I have an indicator, it's an oscillator. I want to plot a “sine curve” on it that fits its shape closely: for this it needs to calculate a sine wave equation y(t)=A*sin(wt+theta) with amplitude, phase and period (frequency). One of the buffers in the code should be the period of the sine wave: this is what I am interested in as an input for other indicators, so I should be able to use that: comment in the code which buffer it is in, and the code should be written that it is easy for me to take that value as an input for another indicator, or other code that will be added by me.
So the idea is to break down an existing indicator into sine waves.
The transition from the first sine wave (orange) with the first period (40) into the next sine wave (blue) with the next period (50) can be smooth if the difference in periods is not too large and the phase of the next wave is chosen to smoothly continue the previous one: the key thing is that the phase will have a value as if it was continuing the same wave: only the period and amplitude change: if you look at the red rectangle, you see that the blue curve is almost a continuation of the orange curve: in sine wave terminology this means that the phase of the combined wave only changed a little more than what one would expect if the orange wave would continue.
The important element here is that the shape needs to be continuous: no sudden changes unless the input signal (indicator it’s calculated on) changes really suddenly.
So above the picture is somewhat wrong because it thinks of this task as trying to fit segments of sines to the input signal: this is not really the case: you need to use the trick with the phase (use previous’ bar sine’s phase) to create a continuous output signal.
On this image above, if you look at the blue curve in Figure 1, you see that it first goes up, it accelerates its increase, then it reaches a maximum and then it goes down: first a bit quicker, then a bit slower. Now if you cut the blue line where the small vertical red lines are drawn you get pieces A, B & C as in Figure 2: green, yellow and gray respectively. Now if I look at the sine wave indicator that I attached, and leave the phase at 0 and the period at 1, and I play a bit with the period variable to get a sine wave from which part A could be cut out of, I see, after a bit of trial and error, that part A could be a part from a sine wave with a period of 40 (approximately: I did this manually, so I'm probably off by a more than a few digits): as you see in Figure 3: the red curve (sine wave with period 40) can pretty much follow the green curve (part A) without any interruption. The same goes for Figure 4 where the yellow curve (more or less: remember I drew it manually) is the start for a continuously flowing sine wave with period 50. In Figure 5 we see again that part C fits right into a part of a sine wave with period 120.
So in this example, the blue line is a combination of 3 sine waves: one with period 40, that turns into one with period 50, that gradually transforms into one with period 120. The interesting element is that we can see this in real time: if the period of the wave would be a constant 40,like in part A, there would be no fit any more. In fact there is probably an increase between part A and B: I should have put another piece in there because the blue line keeps increasing too long: this is where the period should be increased, and maybe even the amplitude also.

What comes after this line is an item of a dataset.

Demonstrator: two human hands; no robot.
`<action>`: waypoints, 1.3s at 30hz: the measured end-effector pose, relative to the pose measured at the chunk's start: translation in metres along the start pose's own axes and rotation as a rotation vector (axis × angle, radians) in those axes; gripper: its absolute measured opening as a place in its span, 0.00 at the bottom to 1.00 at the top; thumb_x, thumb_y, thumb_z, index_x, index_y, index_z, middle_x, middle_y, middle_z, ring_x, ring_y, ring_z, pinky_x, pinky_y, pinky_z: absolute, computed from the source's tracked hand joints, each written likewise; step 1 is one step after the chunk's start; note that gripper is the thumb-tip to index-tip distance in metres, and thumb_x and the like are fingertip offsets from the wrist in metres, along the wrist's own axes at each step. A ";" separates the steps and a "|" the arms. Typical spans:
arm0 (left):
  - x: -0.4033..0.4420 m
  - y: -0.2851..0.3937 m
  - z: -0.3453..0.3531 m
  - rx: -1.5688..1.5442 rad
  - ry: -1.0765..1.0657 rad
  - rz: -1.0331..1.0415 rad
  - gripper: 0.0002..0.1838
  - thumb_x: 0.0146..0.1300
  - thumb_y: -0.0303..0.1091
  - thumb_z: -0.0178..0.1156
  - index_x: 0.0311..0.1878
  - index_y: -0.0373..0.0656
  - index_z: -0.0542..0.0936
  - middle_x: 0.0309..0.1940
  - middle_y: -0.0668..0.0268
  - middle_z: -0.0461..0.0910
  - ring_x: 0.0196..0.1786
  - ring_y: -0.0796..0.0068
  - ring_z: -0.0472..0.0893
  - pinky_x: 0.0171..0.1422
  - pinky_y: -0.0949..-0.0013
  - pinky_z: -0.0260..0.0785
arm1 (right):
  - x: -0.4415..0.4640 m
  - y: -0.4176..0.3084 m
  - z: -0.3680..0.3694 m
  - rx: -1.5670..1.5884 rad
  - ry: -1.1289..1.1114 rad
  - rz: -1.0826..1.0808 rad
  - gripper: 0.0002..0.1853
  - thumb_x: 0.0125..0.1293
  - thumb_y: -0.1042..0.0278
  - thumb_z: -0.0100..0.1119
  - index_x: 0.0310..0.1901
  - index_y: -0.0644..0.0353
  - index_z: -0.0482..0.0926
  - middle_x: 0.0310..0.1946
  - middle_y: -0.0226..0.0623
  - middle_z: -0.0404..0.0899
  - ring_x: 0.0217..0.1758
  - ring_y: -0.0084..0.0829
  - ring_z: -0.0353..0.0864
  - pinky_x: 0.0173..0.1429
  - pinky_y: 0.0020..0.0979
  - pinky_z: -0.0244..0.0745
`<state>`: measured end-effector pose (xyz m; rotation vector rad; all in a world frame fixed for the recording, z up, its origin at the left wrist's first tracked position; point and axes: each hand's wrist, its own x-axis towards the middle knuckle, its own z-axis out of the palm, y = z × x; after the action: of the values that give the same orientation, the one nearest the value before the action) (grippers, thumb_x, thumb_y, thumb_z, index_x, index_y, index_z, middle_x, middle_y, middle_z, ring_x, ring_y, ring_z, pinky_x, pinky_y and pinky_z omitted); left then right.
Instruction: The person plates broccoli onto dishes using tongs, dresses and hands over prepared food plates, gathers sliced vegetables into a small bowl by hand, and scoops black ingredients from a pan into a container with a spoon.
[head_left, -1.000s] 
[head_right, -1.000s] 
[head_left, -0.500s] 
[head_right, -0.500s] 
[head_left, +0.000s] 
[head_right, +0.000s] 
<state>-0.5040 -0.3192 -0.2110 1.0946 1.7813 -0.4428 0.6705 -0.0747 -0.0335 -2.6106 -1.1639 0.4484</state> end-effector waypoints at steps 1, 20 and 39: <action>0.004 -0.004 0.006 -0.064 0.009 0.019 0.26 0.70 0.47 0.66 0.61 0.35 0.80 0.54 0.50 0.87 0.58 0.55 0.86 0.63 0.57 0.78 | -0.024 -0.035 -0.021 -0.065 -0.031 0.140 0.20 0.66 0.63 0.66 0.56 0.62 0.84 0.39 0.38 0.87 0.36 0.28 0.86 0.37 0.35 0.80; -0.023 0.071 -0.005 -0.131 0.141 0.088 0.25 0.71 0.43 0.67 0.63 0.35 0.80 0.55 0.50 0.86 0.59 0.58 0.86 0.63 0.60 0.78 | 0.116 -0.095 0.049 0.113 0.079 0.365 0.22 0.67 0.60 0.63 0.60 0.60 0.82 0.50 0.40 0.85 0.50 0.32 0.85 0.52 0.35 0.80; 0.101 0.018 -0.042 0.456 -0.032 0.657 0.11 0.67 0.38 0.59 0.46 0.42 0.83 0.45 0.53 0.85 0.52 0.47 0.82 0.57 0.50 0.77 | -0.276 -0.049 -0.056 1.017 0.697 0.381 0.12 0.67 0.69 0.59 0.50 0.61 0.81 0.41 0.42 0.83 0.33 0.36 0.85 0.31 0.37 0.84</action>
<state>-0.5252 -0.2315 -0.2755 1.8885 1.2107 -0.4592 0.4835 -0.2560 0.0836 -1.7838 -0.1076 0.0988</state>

So you are actually continuously fitting pieces of sine waves onto your input data.
Please use this type of loop:
int start()
{
int limit;
//double ...;
int counted_bars=IndicatorCounted();
if(counted_bars<0) return(-1);
if(counted_bars>0) counted_bars--;
limit=Bars-counted_bars;
for(int i=0; i<limit; i++)
{
// here comes your code
}
return(0);
}
I can give you a primitive sine wave indicator in mql4 (that doesn't change phase, frequency and amplitude) and a linear regression indicator.
Take a look at the image below: the upper panel is candlestick chart, middle panel is a stochastic taken as input signal, and bottom panel is the result of the indicator (a previous attempt). It doesn't matter that price and indicator are not maximally correlated all the time, what matters is the very strong correlation between the input (middle panel) and the output (bottom panel); You see the shape is almost the same:
I am not interested in the values of the Amplitude or the Phase, only in the buffer that contains the period for each bar of the best-fitting sine wave (the one that is closest to the input signal).
The only problem with the screenshot above is that the output of the indicator (bottom panel) was not as smooth as the input: it looked at the input signal and then tried to fit a number of separate, individual sine waves. While if you use the trick with taking phase as a simple variable that increases step-wise and you only vary amplitude and period, this can lead to a smooth shape that fits the input signal exactly and can give me what I need (the period of the wave).
As the indicator to calculate it on you can just use iStochastic(0,0,15,3,3,0,0,i); The code should work on other indicators that do not have this particular limit of 0 at the bottom and 100 at the top so use iCustom. If you use the regression method there should be very little difference: the smaller the difference between signal and source, the better.
To illustrate the concept of a continuous curve with varying period: keep in mind it's done manual, so it's only an approximation: if the period would have been constant (with also constant amplitude), then the thick blue line would have continued along the light blue dots, but we didn't, so something changed: either amplitude or period or phase or all 3: instead of the blue dots, the best fitting sine curve continued on the yellow dots, so here the period from the beginning of the yellow dots to the end of the yellow dots didn’t change! So this is an example where the period didn’t change much, but the amplitude changed dramatically (resulting in the yellow dots, not the light blue dots).
The good part about this technique is that you can adjust the period instantaneously, and you don’t have to worry about the lag of Fourier-based techniques: if you look at this image:
You can see that the ideal period of the blue line is changed instantaneously, without delay, in the bar where it occurs. From point A to B it’s pretty much constant, but then you see that the period grows dramatically in point B, and it stays almost constant from B to C, and then in C it drops a lot because there the blue curve starts to wiggle in short moves. Here is a bigger example of what the period variable should look like (again it is done manually, so it is an approximation):
Don't mind the values, just look how they are relative to each other and at what point they change. Within 1 green rectangle the period is constant. Between 2 rectangles, where I drew the vertical green lines, is where the period changes (more or less). Do you understand what I mean by this? Why it changes only at those periods?
Here is another example, I drew it manually to show my logic or the way of thinking when the period changes. I don't need to see the rectangles in the indicator, but the algorithm needs to decide in the same way as my explanation:
If you look at this screenshot, the period only changes in point E (the middle of box 6). Why? Because if wouldn't have changed, we would have continued along the yellow dots. Do you see that it now becomes a different period?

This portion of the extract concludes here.